[MATERIAL PROVIDED]

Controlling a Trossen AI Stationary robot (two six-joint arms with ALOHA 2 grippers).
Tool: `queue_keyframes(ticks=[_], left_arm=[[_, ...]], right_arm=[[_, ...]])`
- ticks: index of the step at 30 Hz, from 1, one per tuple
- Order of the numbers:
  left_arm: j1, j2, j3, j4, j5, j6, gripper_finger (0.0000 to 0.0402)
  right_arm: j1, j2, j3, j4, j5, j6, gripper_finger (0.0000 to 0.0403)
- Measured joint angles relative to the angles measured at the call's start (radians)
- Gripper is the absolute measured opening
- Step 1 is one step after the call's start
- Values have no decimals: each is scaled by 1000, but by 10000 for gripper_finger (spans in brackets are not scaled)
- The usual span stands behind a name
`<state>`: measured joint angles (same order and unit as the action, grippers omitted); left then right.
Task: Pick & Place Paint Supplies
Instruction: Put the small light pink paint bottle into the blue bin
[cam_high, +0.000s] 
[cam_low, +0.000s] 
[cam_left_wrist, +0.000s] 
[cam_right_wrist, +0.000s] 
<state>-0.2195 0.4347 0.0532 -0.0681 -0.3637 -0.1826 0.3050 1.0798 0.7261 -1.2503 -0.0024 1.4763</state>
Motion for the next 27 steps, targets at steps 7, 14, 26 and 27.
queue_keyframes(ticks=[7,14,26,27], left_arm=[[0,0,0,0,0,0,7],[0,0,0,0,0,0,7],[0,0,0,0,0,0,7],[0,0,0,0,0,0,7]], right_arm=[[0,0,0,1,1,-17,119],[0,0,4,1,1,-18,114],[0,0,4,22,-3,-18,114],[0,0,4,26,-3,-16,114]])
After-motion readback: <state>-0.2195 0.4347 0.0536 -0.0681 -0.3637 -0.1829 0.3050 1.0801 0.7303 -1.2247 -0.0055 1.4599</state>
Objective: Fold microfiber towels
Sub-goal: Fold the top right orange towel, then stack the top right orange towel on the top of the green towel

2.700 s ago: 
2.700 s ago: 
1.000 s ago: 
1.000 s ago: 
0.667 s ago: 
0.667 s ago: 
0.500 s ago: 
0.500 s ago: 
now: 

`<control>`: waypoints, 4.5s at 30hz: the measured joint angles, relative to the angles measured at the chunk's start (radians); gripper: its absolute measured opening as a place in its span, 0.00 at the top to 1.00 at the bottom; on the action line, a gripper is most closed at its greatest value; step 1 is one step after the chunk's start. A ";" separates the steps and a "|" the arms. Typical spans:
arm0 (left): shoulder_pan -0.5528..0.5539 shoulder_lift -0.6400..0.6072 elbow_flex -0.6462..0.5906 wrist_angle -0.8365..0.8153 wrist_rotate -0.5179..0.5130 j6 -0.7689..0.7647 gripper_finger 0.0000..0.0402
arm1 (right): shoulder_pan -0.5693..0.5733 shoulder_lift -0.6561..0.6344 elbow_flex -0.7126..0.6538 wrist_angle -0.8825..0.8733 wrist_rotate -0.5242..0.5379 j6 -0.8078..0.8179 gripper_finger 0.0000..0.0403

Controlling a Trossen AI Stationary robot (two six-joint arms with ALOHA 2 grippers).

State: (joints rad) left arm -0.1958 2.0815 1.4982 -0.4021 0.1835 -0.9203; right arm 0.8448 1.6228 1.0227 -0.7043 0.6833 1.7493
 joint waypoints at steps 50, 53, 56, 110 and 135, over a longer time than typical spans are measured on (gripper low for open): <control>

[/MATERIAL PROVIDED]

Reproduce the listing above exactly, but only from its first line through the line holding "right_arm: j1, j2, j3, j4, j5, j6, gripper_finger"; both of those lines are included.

Controlling a Trossen AI Stationary robot (two six-joint arms with ALOHA 2 grippers).
Tool: `queue_keyframes(ticks=[_], left_arm=[[_, ...]], right_arm=[[_, ...]])`
- ticks: index of the step at 30 Hz, from 1, one per tuple
- Order of the numbers:
  left_arm: j1, j2, j3, j4, j5, j6, gripper_finger (0.0000 to 0.0402)
  right_arm: j1, j2, j3, j4, j5, j6, gripper_finger (0.0000 to 0.0403)

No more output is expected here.